Power isn't "across" something. Power is the voltage across something times the current going through it. Since the small amount of current going into the base is irrelevant in power dissipation, calculate the C-E voltage and the collector current. The power dissipated by the transistor will be the product of those two.
Let's take a quick stab at this making some simplifying assumptions. We'll say the gain is infinite and the B-E drop is 700 mV. The R1-R2 divider sets the base at 1.6 V, which means the emitter is at 900 mV. R4 therefore sets the E and C current to 900 µA. The worst case power dissipation in Q1 is when R3 is 0 so that the collector is at 20 V. With 19.1 V accross the transistor and 900 µA through it, it is dissipating 17 mW. That's not enough to notice the extra warmth when putting your finger on it, even with a small case like SOT-23.
Power is the rate at which energy is being converted into some other energy. Electrical power is the product of voltage and current:
$$ P = VI $$
Usually we are converting electrical energy into heat, and we care about power because we don't want to melt our components.
It doesn't matter if you want to calculate the power in a resistor, transistor, circuit, or waffle, power is still the product of voltage and current.
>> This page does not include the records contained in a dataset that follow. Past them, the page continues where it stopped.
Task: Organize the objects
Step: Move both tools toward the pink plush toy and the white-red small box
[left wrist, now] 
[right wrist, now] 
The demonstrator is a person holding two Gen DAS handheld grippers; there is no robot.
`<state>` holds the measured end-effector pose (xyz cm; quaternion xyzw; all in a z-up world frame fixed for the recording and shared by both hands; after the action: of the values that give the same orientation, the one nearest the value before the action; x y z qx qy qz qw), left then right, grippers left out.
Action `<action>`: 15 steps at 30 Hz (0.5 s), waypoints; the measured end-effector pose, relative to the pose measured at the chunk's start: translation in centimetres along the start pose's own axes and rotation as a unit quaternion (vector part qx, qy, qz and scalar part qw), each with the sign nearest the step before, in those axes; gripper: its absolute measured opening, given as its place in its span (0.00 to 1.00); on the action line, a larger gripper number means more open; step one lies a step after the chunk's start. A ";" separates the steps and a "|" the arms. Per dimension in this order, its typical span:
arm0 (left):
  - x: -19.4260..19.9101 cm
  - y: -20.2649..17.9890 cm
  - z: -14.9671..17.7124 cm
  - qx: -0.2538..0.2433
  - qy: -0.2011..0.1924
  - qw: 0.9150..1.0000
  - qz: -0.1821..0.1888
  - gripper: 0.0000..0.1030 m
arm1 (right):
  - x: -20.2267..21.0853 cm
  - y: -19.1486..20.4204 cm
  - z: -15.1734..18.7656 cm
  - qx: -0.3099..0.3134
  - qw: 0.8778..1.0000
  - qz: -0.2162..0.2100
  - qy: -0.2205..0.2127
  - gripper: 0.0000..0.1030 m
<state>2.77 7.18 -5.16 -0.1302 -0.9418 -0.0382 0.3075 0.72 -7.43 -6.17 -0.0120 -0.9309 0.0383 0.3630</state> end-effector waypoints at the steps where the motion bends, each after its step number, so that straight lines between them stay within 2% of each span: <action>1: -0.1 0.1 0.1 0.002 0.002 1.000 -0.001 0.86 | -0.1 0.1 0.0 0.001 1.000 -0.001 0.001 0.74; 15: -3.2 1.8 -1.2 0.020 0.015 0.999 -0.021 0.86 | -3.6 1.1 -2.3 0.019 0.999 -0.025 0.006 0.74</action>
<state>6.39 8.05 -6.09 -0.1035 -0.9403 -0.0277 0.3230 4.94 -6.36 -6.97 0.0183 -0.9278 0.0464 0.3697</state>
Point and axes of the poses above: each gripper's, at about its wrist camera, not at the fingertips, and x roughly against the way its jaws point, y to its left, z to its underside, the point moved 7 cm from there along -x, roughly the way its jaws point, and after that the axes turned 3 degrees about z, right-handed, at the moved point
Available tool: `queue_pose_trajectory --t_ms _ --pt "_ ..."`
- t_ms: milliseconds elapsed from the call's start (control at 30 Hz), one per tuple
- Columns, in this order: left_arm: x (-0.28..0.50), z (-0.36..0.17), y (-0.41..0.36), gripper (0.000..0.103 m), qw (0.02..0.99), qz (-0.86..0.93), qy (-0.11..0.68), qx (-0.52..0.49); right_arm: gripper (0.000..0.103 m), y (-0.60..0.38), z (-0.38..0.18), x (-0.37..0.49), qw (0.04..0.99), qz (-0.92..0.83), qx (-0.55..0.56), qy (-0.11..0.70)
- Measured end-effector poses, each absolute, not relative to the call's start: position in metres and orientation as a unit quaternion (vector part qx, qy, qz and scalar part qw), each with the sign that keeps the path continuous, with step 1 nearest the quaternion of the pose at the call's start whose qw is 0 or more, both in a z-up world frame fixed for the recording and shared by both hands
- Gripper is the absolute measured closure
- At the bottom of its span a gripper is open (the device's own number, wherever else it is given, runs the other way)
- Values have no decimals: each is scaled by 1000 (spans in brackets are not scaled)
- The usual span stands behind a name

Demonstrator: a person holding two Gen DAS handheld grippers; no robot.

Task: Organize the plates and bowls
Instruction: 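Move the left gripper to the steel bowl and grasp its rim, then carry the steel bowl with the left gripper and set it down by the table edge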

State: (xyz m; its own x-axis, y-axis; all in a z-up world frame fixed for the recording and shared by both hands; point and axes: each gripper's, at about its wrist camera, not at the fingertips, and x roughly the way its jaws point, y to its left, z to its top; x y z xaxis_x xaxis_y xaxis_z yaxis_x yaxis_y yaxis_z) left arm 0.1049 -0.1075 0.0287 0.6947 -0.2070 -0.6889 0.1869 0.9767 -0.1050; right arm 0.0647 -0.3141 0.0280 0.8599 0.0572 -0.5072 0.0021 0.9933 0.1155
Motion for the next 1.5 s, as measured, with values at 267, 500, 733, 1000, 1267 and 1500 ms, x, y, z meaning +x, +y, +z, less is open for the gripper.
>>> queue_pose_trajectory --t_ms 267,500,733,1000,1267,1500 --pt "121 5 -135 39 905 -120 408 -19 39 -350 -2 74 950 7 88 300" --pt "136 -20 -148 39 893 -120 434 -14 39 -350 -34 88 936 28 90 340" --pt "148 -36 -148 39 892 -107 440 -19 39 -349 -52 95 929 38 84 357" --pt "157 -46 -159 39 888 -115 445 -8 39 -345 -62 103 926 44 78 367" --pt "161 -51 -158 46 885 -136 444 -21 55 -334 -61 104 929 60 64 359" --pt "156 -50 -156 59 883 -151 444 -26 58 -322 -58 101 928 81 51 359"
Since a BJT is a three-terminal device, each of which may have a different current and voltage, for the purposes of power calculation it helps to consider the transistor as two parts. Some current enters the base, and leaves the emitter, through some voltage \$V_{BE}\$. Some other current enters the collector and leaves the emitter through some voltage \$V_{CE}\$. The total power in the transistor is the sum of these two:
$$ P = V_{BE}I_B + V_{CE}I_C $$
Since the goal of using a transistor is usually to amplify, the collector current will be much larger than the base current, and the base current will be small, small enough to be neglected. So, \$I_B \ll I_C\$ and the power in the transistor can be simplified to:
$$ P \approx V_{CE} I_{C} $$